Matthew Scudder hiçbir zaman karikatür bir kahraman olmadı, aslına bakarsanız hiçbir zaman tam teşekküllü bir kahraman olmaya niyetli de değildi. O, seksenlerin cayır cayır kaynayan, şiddetin ve vahşetin cirit attığı New York şehrinde kanlı canlı, yaşayan bir karakter.
Matthew Scudder, eski bir polis, küçük bir kızın ölümüne neden olduğu için işi bırakıyor. Serbest detektiflik yapmaya başlıyor. Huysuzun teki. Ters biri. Üstlendiği olayı tamamen aydınlatmadan rafa kaldırmak onun tarzı değil. Bu nedenle başı beladan bir türlü kurtulmuyor, hem de ne bela. Şiddete şiddetle karşılık veriyor, şakası yok... ölüm korkusu da. Uzun uzadıya planlar yapmak, müşterilerine iz peşindeyken yaptıkları hakkında bilgi vermek ona göre değil.
Karısından uzun zaman önce boşanan Matthew Scudder, düzenli olarak para göndermek dışında baba olarak pek başarılı sayılmaz. Alkol problemi, ki macera boyunca içtiklerini ayrıntılarıyla anlatır, hayatının merkezinde bir yer teşkil ediyor.

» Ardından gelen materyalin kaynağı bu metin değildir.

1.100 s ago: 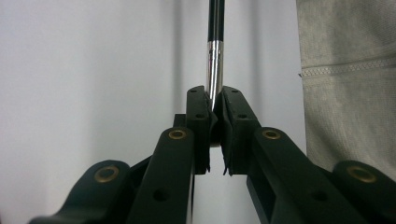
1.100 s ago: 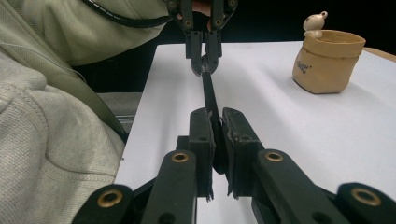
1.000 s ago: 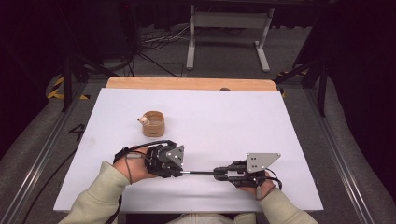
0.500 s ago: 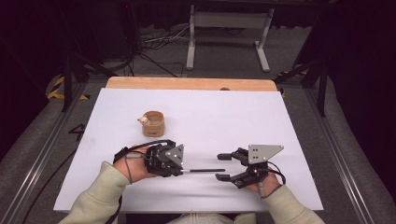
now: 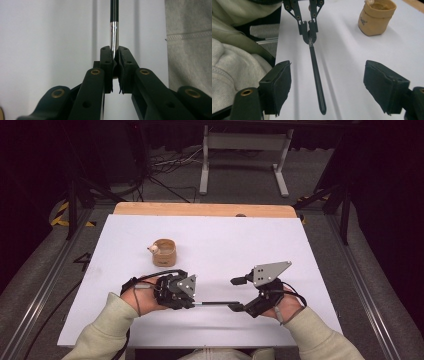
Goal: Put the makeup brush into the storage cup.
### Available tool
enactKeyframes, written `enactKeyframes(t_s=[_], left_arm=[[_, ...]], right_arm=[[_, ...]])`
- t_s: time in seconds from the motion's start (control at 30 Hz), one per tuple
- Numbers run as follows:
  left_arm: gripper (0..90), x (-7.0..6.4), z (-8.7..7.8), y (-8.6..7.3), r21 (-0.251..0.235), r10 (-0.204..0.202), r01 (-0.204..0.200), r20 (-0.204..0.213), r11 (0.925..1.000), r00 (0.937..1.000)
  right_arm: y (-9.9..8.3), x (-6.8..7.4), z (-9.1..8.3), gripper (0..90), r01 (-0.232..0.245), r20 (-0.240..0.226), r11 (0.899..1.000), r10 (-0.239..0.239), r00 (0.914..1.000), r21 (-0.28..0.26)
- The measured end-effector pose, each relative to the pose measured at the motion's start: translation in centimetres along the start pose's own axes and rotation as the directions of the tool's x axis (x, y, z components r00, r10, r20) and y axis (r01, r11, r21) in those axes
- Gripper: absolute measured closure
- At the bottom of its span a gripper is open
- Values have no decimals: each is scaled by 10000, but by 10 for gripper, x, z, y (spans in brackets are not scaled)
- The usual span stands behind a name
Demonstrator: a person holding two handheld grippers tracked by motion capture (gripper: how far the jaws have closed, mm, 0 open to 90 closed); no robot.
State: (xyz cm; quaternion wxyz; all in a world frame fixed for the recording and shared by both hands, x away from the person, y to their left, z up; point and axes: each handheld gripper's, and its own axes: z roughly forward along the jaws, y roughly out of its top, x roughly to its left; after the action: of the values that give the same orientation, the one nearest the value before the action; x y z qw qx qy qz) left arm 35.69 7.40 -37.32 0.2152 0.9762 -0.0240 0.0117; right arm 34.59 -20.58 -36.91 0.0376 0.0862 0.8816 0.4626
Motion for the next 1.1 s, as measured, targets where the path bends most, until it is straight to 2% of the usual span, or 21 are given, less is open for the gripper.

New Yorktaki Adsız Alkolikler Derneğinin devamlı bir üyesi, bol bol kahve tüketiyor. Ama hayatını bir türlü rayına oturtabilmiş değil. Son maceralarda eski tele kız Elaine ile görüşmeye, hatta aynı evi paylaşmaya başladılar. Danny Boy, Joe Durkin, Tj... hepsi yasadışı işlerle meşgul olan arkadaşları, çeşitli maceralarda ona eşlik ediyor.